I snatched my bag closer, wanting to head back to where I knew Parker was, but she wasn’t going to let me.
“Rowan...” she stepped in front of me “...you and I both know what you are to Parker O’Neil,” she said, clipping the words.
“Fuck you, Kayla.” It felt good to say that to her, and I was at my breaking point with her and finally stood up for myself. “You don’t know anything about Parker.”
“Oh please.” She sniffed delicately and looked away. “I’m with him nearly twenty-four hours a day. I know plenty. I know that every time he calls you that you come running like the booty call you are.”
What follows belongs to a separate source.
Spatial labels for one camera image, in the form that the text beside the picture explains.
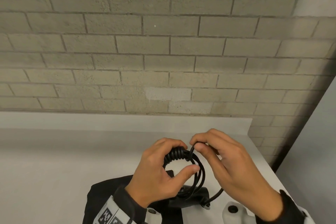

“I don’t see you in his bed, so obviously I know more than you do.” I hated what she implied and worst of all I hated that she was right. I was a booty call. My anger got the best of me, my grip on my bag tightening. “And still…you’re here waiting for him and he still calls me. That should tell you something about what you provide him.”
“Keep telling yourself that, honey.” Then she laughed, harsh and humorless. It made me feel even more naïve and young, exactly what I was.
I wanted to punch her in the face for saying that, but I didn’t. Instead my focus was on Parker as he approached us with Collin close beside him. I couldn’t breathe knowing he finally knew the truth about Sean; his expression told me so.
He gave a quick jerk of his head and waved me over with his hand. I walked towards him and Kayla followed, but when Parker and I went inside the Yamaha hauler, she stayed outside under the tent.
Parker stood there dressed in his riding gear having just finished his heat race. “Don’t lie to me.” His words were spoken with such hatred that I wasn’t certain I had ever heard him use that tone with me. He turned to look at me. “Are you still seeing him?”
I swallowed trying to find the courage to be honest with him. He deserved me being honest with him about the life I had when he wasn’t around. “Yes.”